Of course, the answer offered by the Post and others is that the fault lies with the agency and not with the law.  Yet it is hard for the Post and others to say that the law enforcement the FEC is blamed for ignoring is dependent on keeping the agency going.


“Hostility” in the world of campaign finance law abounds on all sides.  It is not just a character flaw or intellectual shortcoming of Brad Smith’s.  For every Smith who is “hostile” to the law—and in his case, hostility has been expressed quite respectably through years’ of scholarship and sustained, rational argument—there are reformers hostile to the Federal Election Commission, who would far prefer to excoriate he agency for the law’s failure to fulfill what they have expected of it.  The hostile forces have a great deal in common: both sides are frustrated with the law, but while one faction blames the FEC for trying to make the work, the other faults the regulators for not making the statutory and regulatory complex look or perform better than it ever can.


The FEC’s woes at the present time are not an accident of history.  Five years after the passage of McCain-Feingold, the high-water mark of reformism, the experience with campaign finance regulation has soured.  No one is satisfied—neither friend nor foe of the “Watergate reforms” at this stage of their development, much modified, more complex and very controversial.  Even the left is having second thoughts. The Supreme Court is a freshly receptive audience for constitutional challenges to further expansion.  And the FEC appointments are hung up in politics with neither reformers nor anti-reformers having much desire or incentive to put the survival of the agency ahead of other, collateral political conflicts.

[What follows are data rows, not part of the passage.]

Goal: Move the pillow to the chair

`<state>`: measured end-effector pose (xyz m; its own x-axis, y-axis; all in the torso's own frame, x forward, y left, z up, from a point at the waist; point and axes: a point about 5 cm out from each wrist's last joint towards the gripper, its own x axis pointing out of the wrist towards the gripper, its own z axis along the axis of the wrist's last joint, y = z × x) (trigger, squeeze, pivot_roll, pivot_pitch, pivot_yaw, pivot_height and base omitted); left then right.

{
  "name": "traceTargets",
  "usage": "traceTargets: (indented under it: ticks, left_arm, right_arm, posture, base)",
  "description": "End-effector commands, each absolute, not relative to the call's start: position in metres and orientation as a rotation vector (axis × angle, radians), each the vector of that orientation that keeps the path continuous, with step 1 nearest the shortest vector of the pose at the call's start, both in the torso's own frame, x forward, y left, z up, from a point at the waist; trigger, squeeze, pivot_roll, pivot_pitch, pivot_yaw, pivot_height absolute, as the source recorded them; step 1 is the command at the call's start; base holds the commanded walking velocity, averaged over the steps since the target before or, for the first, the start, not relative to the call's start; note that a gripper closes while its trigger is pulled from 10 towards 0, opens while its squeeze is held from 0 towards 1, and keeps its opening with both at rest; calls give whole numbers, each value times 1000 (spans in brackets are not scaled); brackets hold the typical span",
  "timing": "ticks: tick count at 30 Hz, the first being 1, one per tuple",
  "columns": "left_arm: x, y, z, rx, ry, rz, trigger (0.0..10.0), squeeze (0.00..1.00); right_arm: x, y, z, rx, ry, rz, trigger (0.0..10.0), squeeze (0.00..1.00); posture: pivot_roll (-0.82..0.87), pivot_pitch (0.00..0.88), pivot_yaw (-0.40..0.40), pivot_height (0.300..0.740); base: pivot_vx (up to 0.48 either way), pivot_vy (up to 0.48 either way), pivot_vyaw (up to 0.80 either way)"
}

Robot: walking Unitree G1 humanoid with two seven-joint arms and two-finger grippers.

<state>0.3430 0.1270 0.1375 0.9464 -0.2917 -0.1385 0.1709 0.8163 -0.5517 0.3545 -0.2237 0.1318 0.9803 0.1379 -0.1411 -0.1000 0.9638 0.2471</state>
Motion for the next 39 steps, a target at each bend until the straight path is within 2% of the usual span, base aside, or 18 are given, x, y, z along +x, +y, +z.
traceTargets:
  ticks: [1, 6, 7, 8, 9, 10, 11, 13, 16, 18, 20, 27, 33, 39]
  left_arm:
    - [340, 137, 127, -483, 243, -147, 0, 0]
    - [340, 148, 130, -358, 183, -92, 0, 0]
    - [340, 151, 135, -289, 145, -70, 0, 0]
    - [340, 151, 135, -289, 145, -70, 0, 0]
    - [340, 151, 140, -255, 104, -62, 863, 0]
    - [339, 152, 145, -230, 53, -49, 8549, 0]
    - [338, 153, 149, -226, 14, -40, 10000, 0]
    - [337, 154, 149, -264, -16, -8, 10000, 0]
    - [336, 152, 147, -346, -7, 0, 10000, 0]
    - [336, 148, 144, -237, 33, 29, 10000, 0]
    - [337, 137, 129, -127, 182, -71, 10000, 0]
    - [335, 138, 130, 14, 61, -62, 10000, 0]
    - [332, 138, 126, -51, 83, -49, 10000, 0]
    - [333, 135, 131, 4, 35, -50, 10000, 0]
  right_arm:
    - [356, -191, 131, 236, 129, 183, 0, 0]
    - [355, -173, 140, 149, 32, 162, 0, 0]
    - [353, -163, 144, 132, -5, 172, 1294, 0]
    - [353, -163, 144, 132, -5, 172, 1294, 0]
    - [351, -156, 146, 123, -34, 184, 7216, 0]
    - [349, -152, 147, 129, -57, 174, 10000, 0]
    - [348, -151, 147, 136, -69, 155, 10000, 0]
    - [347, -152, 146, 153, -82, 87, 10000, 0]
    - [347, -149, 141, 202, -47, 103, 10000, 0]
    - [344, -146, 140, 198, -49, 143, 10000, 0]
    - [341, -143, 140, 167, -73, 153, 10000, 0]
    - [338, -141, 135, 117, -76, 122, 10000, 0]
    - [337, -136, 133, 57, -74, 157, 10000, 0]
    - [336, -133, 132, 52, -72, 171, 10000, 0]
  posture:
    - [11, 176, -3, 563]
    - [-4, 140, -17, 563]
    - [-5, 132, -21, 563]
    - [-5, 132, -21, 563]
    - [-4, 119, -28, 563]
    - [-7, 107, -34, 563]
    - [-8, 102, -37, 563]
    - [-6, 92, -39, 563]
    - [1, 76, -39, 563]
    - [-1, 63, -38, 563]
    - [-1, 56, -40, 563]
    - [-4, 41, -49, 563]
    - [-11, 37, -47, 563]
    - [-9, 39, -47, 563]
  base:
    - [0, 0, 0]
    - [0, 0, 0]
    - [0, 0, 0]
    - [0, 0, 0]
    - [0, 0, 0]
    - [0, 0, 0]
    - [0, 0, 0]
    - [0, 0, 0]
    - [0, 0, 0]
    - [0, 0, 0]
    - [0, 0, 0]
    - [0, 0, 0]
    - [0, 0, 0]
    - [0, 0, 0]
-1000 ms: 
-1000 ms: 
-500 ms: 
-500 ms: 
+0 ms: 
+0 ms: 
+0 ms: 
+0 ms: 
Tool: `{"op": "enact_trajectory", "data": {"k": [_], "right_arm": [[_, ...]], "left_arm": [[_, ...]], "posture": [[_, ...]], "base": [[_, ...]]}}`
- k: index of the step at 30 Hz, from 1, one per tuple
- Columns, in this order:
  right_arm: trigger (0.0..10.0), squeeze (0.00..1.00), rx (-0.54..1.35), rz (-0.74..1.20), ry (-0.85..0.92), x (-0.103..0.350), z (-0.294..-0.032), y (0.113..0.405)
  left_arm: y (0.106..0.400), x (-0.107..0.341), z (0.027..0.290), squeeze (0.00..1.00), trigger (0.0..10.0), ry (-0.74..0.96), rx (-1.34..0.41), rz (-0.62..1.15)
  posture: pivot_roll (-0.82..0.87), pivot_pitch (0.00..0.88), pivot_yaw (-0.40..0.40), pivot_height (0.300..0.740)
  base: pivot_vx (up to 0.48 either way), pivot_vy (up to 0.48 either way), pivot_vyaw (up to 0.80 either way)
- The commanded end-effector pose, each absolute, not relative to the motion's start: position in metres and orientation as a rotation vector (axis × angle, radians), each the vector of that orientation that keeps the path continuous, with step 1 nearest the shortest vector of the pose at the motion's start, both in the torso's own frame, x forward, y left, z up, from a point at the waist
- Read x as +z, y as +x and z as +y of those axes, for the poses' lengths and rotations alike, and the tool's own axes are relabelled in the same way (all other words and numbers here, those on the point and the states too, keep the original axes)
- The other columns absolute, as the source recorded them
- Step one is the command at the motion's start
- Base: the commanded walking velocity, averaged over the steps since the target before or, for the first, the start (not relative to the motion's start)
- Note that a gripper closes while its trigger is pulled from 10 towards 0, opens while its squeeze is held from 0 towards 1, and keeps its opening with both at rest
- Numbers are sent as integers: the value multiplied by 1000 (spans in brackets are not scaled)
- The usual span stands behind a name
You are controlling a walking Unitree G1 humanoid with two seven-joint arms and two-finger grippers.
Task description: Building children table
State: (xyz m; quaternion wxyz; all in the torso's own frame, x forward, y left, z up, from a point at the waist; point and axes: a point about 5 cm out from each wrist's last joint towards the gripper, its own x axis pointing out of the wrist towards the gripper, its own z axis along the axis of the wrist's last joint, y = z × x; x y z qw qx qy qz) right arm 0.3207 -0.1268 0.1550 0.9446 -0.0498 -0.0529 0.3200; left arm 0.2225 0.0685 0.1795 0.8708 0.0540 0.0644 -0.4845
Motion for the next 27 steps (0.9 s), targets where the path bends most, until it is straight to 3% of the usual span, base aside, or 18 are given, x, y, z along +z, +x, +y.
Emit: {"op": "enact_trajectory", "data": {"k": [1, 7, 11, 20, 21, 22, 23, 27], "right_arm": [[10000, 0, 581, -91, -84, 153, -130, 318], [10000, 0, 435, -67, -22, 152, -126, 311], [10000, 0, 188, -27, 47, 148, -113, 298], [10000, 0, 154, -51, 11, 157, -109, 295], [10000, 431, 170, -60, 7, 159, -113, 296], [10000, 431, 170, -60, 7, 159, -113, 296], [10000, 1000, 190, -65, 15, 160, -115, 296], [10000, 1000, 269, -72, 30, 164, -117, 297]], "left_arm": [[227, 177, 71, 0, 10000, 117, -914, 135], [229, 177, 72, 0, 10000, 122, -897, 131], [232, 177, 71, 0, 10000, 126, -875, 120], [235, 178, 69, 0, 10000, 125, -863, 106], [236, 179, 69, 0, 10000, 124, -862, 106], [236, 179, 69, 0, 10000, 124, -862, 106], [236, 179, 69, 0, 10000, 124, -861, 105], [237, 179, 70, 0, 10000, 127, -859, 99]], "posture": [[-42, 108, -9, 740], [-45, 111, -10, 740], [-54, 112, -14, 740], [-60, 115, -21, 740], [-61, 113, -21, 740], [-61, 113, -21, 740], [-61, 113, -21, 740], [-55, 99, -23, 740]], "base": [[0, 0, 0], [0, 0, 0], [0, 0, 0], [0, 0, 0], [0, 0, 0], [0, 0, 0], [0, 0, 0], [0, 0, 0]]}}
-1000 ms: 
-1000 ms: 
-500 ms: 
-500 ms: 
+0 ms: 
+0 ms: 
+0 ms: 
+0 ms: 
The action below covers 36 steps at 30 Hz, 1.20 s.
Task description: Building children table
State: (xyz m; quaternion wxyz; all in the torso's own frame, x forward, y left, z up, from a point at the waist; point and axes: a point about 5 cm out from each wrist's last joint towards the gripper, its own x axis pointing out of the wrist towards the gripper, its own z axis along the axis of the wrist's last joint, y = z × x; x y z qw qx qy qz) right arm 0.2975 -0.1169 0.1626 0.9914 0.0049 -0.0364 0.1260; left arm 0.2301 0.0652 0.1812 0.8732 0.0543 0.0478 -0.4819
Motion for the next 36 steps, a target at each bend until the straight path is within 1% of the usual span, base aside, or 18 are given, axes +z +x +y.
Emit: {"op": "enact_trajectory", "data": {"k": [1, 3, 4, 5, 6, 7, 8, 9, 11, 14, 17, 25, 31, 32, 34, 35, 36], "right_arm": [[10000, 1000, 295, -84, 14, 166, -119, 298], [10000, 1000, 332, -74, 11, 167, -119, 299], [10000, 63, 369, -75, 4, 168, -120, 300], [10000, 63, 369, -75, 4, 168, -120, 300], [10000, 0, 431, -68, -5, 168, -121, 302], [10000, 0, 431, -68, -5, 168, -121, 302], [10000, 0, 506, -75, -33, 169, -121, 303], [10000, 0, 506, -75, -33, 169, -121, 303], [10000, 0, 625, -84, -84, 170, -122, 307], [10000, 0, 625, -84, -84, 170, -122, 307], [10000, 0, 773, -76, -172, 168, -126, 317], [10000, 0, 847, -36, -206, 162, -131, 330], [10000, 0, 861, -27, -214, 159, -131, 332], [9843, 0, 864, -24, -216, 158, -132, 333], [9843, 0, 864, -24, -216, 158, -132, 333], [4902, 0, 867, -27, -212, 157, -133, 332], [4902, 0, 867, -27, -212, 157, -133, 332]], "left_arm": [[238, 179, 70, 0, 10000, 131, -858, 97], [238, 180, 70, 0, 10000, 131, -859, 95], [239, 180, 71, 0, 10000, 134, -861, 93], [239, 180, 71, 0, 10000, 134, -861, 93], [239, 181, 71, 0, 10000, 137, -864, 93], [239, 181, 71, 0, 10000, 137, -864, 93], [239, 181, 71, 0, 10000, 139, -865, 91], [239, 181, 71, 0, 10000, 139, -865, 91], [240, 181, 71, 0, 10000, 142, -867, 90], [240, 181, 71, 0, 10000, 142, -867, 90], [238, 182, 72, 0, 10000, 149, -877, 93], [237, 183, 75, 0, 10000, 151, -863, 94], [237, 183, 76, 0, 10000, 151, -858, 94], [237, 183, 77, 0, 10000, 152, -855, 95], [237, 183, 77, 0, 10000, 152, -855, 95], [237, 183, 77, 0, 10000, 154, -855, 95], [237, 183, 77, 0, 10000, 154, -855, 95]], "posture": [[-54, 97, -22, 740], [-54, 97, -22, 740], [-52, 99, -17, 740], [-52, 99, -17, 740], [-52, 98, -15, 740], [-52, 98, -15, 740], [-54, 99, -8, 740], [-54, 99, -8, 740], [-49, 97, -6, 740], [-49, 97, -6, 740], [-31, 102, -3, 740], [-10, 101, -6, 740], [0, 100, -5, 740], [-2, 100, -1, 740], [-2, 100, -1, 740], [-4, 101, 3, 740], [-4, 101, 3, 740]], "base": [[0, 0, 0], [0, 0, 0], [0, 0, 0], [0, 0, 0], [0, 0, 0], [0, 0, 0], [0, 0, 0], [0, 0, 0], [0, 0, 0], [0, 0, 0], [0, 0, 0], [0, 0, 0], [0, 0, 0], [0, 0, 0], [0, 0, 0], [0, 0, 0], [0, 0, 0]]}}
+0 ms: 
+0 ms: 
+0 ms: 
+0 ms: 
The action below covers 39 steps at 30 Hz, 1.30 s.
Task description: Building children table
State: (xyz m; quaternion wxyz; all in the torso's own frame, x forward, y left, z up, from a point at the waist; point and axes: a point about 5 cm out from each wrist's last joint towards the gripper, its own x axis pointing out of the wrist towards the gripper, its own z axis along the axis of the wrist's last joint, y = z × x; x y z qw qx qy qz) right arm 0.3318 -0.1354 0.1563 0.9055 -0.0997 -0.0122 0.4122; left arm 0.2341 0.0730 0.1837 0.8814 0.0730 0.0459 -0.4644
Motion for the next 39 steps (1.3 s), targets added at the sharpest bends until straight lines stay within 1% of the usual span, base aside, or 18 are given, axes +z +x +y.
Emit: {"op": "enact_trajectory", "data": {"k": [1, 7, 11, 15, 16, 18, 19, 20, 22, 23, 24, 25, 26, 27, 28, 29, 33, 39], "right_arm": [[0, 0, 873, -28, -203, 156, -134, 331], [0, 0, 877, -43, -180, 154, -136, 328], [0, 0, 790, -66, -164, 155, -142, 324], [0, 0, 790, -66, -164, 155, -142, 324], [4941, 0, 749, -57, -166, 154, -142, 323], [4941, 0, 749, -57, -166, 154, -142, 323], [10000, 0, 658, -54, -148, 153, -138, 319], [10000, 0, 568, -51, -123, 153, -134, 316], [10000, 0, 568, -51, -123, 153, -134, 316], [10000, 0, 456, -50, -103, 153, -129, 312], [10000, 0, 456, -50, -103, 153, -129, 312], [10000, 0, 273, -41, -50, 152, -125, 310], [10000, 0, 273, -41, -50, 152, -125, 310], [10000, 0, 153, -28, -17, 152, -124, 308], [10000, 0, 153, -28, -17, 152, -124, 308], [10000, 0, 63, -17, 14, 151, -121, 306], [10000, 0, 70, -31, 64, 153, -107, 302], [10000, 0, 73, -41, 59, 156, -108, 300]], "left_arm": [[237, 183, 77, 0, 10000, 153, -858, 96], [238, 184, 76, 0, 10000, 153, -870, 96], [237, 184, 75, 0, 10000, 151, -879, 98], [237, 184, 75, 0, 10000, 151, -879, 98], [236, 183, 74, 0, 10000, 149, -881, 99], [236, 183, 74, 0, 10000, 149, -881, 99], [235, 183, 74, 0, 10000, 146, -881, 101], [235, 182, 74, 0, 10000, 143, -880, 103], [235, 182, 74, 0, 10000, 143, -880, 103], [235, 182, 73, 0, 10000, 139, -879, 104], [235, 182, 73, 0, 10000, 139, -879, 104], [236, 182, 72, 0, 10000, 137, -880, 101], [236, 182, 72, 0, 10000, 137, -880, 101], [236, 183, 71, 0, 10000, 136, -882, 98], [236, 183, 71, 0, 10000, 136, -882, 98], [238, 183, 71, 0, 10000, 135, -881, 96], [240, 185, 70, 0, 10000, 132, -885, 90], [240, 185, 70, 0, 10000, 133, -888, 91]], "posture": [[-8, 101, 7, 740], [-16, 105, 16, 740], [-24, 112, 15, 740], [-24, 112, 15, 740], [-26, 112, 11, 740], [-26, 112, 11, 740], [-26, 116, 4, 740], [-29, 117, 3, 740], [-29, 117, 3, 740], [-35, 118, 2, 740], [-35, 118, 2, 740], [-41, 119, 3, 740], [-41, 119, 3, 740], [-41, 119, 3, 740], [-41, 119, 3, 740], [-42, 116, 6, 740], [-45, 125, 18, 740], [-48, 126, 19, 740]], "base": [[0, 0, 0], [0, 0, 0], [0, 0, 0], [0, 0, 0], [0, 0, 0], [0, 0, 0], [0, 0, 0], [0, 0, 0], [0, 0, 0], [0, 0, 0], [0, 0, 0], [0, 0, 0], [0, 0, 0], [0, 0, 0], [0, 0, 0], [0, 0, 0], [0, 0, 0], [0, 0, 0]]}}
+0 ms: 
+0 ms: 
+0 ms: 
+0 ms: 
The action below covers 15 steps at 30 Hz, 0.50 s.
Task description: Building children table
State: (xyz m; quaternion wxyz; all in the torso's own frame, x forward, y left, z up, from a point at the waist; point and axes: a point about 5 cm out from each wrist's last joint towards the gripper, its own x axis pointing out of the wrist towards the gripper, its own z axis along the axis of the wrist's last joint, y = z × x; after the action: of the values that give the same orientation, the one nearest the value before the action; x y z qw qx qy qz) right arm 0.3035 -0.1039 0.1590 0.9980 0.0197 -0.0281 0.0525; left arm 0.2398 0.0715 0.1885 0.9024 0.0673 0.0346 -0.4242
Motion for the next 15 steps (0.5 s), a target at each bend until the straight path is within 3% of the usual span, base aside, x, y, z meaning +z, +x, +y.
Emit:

As noted here previously, the FEC has in fact turned in, in the last years, a creditable performance—on Internet rules, on difficult questions of enforcement such as those presented by 527 activity, and though receiving no credit for it, on turning out rules to implement McCain-Feingold’s command. It has done its best. Evaluation of the FEC, however, will always be dominated by wishful, highly politicized judgments about the law it enforces. And so the agency has a very limited constituency, since the campaign finance laws, except in pure theory, are largely friendless.


But for supporters of the law, the loss of the FEC would  too painfully force attention to this true ground of unhappiness-- to the inescapable limits and disappointments of the law itself.  This is why to some, who remain attached to the conception of extensively regulated political finance, there is a “need” for the FEC—why the allegedly flawed, toothless, hopeless, continually condemned FEC is better than none at all.